I risultati della sorveglianza rispetto agli outbreaks e alle infezioni legate alle scuole in realtà suggeriscono che l’alto rischio di infezioni, o comunque lo scoppio dei focolai, sia principalmente collegato all’aumento delle infezioni nella comunità. La scuola non è un driver, non è l’origine, sembra essere piuttosto una cartina tornasole di quello che avviene a livello della comunità.
Il rischio è che i ragazzi s’infettino e contagino i familiari a casa?
Io penso che il punto sia questo, dobbiamo distinguere i campi: la biologia del virus e le misure preventive che mettiamo in atto. Il virus si trasmette più facilmente, e infettando più persone il rischio di avere più ospedalizzazioni e più morti aumenta. Ma le misure per garantire la sicurezza sono sempre le stesse. Per questo la differenza nelle scuole la fanno le strutture e l’organizzazione per la sicurezza.

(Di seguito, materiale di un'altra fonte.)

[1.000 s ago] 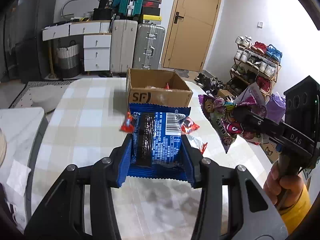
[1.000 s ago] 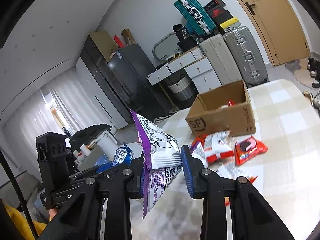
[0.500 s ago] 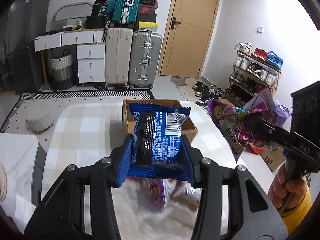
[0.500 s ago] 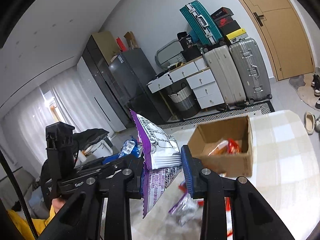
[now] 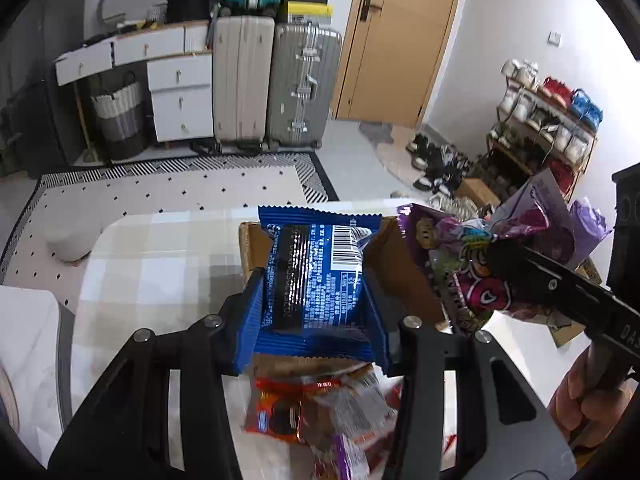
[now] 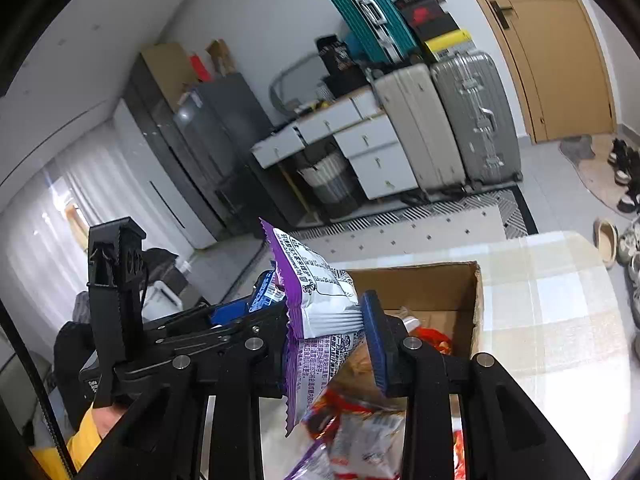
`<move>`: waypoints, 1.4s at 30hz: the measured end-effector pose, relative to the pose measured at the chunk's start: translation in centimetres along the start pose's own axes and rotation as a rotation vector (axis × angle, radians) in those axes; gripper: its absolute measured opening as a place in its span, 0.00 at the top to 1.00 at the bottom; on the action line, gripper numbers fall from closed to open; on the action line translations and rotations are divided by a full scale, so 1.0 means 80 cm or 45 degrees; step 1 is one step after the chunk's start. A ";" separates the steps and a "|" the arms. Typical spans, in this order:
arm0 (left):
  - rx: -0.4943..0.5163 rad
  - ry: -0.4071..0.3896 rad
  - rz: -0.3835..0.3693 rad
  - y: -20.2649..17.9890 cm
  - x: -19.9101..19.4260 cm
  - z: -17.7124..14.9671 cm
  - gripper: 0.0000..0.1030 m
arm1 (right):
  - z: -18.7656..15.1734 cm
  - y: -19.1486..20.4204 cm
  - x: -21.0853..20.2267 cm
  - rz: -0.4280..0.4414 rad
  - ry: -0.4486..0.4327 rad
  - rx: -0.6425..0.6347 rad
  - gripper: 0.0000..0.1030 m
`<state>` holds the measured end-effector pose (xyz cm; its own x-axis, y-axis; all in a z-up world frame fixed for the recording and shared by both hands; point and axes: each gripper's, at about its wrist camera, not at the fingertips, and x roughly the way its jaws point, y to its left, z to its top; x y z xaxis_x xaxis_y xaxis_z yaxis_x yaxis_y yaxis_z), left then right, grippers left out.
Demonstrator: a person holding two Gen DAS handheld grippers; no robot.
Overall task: Organize snacks
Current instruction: 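Lift the cookie pack and purple-white bag and carry both over the box, then open both tools to drop the cookie pack and purple-white bag into the box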
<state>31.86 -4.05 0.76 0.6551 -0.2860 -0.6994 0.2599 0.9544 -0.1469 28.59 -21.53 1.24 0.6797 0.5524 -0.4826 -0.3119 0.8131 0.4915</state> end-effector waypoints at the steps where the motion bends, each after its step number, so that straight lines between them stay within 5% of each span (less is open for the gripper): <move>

Ci può dare altri dettagli?
Sicuramente ci possono essere misure in atto a livello delle scuole, come la ventilazione, il social distancing, il fatto che gli studenti vengano indirizzati a lavarsi le mani con frequenza: sono fattori che vanno ad incidere sulla riduzione delle trasmissioni. Dopo un anno di pandemia non possiamo pensare che possiamo farne a meno.
Ci sono mutazioni nella variante che contano più di altre?
Fra le mutazioni della Spike ce ne sono alcune degne di nota: la 501Y, che è comune anche in altre varianti, è importantissima perché sembra aumentare l’affinità del virus per il ricettore ACE2, che è espresso sulle membrane di alcune cellule umane, quindi facilita l’interazione del virus con le cellule stesse. Però in realtà c’è una mutazione di cui i giornali parlano poco e che secondo me è fondamentale.
Quale?
La P681H, è una mutazione che avviene in un sito che si chiama “furin cleavage site“. È il sito di taglio di un enzima, TMPRSS2: un enzima che alcune cellule umane producono e che porta al taglio della proteina Spike in due subunità, la S1 e la S2. Questo taglio sembra aver portato un vantaggio al virus.
In che modo?
Permettendo al virus d’infettare con un sistema che non prevede endosomi tardivi maturi, quindi evitando proteine antivirali. Non sembra un caso che negli ultimi mesi una serie di mutazioni in questo sito, come la P681H, siano emerse in tante varianti (non solo quella inglese). Esperimenti in laboratorio ci permetteranno di capire meglio che tipo di effetto abbiano sul virus. Il virus presenta mutazioni con ruoli diversi. Alcune mutazioni, come la N501Y, aumentano l’affinità di legame per il ricettore ACE2, altre avvengono nel furin cleavage site. La cosa interessante è che solo quando sono in combinazione permettono un aumento della trasmissibilità.
Perché?
Spero di risentirla quando avremo i dati per poterle dire di più.